Vines’ brother talked him into joining the Navy in 1942.

"We wanted to serve on the same ship, but the Sullivan tragedy changed things." (All five of the Sullivan brothers went down with their ship, the USS Juneau).

Vines said, "So my brother and I served on different ships. I had enlisted as a cook because of my experience and got a brand new ship, the USS Charles Carroll, an attack transport. We were on the shakedown cruise when I had the mishap."

During the cruise, Vines picked up a huge pan of boiling tea in the galley; his back gave way, the scalding mixture landing on his lap and legs. The severe burns scarred his legs for life.

"I was in sick bay until we hit port, then was hospitalized," he said. "I got out in time to catch the ship for the West Coast."

East Coast to West Coast meant the Panama Canal.

Just short of the canal, the Charles Carroll stuck a mine. There were no deaths among the crew en route to the Pacific, but the ship had to make port at Balboa for repairs.

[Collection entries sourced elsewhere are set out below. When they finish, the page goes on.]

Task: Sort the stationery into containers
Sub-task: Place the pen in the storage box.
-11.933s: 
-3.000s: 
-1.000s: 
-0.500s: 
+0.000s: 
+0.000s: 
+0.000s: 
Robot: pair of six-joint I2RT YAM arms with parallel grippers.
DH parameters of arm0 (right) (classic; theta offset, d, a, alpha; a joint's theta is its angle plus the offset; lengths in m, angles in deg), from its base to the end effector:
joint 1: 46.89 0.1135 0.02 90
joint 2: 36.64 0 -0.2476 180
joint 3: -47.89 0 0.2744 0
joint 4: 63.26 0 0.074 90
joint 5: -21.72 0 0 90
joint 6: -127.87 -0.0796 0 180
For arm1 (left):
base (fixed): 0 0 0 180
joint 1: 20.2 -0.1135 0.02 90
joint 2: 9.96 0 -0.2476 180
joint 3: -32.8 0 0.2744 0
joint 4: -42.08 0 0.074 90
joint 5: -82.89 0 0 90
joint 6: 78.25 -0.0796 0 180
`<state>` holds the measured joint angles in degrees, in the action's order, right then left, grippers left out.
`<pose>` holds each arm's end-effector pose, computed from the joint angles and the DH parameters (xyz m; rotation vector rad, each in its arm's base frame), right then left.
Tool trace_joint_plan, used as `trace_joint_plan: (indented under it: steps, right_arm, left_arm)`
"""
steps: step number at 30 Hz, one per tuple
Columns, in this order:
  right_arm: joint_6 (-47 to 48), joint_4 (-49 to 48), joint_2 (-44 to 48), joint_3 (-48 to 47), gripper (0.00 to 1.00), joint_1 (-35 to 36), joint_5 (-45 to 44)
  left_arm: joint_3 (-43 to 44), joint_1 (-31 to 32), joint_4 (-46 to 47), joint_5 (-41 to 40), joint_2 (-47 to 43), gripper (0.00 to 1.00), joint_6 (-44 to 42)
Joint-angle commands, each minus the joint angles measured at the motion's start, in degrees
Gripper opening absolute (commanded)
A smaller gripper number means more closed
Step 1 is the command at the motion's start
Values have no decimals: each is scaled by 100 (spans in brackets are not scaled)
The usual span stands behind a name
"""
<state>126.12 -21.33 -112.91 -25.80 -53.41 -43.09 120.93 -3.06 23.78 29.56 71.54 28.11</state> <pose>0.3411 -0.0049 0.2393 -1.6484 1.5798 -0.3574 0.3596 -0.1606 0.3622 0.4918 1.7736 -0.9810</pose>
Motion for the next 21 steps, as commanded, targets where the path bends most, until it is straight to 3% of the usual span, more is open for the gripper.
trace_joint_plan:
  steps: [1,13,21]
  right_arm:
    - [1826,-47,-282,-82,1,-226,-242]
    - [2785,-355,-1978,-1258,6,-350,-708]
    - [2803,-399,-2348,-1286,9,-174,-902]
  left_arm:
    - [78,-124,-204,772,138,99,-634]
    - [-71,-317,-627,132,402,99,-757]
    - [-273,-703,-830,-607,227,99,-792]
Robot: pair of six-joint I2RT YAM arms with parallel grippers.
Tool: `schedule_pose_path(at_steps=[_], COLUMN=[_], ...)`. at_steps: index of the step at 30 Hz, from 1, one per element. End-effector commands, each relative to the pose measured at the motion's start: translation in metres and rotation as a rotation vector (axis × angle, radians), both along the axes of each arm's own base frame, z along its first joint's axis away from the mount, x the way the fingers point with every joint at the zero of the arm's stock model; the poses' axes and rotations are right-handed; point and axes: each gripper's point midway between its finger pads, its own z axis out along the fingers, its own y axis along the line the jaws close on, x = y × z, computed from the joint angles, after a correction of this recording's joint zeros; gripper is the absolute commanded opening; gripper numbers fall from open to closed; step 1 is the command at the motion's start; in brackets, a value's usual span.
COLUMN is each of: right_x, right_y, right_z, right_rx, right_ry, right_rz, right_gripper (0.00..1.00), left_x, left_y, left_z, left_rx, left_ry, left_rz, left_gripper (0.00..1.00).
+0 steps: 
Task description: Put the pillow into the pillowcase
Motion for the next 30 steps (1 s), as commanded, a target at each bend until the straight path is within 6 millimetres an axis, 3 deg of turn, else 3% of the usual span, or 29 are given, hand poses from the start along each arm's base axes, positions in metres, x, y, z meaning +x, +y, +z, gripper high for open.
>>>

Vines reentered the hospital. "My back, again," he said. "They did everything but operate on it."

Having returned to Norfolk, Va., and somewhat recovered, Vines was assigned another new attack transport, the USS Almaack.

"We were headed for the Pacific," he said. "We traversed the Panama Canal and headed up the coast to San Diego. You guessed it; by the time we arrived, my back pain was so dreadful I ended up in the hospital at Long Beach. My war was over."

Medically discharged, Vines returned to Georgia. He still suffers painful back spasms and carries scars from the boiling tea. Finding employment with the City of Atlanta, Vines drove a transit bus until 1954.

And, "After that I hauled new Chevrolets over-the-road." In 1981 Vines was hit head-on by another vehicle. His truck and carrier overturned. Leg injuries forced him to leave the road after 27 years.

A devoted man of God, Vines had preached part time until that fateful day.

"I guess God needed me to go full time," he said with a grin.

Hugh Vines retired in 1985. Still active in church at the age of 97, he promised: "If the Lord is willing, I’ll be in the pulpit of my home church, the Bethany Christian Church in Carroll County on my 100th birthday. "I suppose after that, well, God will let me know."

Vines and his first wife had six children — three boys and three girls.

The six offspring produced Vines’ 16 grandchildren — eight boys and eight girls. The grandchildren produced 40 great-grandchildren — 20 boys and 20 girls. The 40 great-grandchildren thus far have produced 14 great-great-grandchildren — seven boys and seven girls.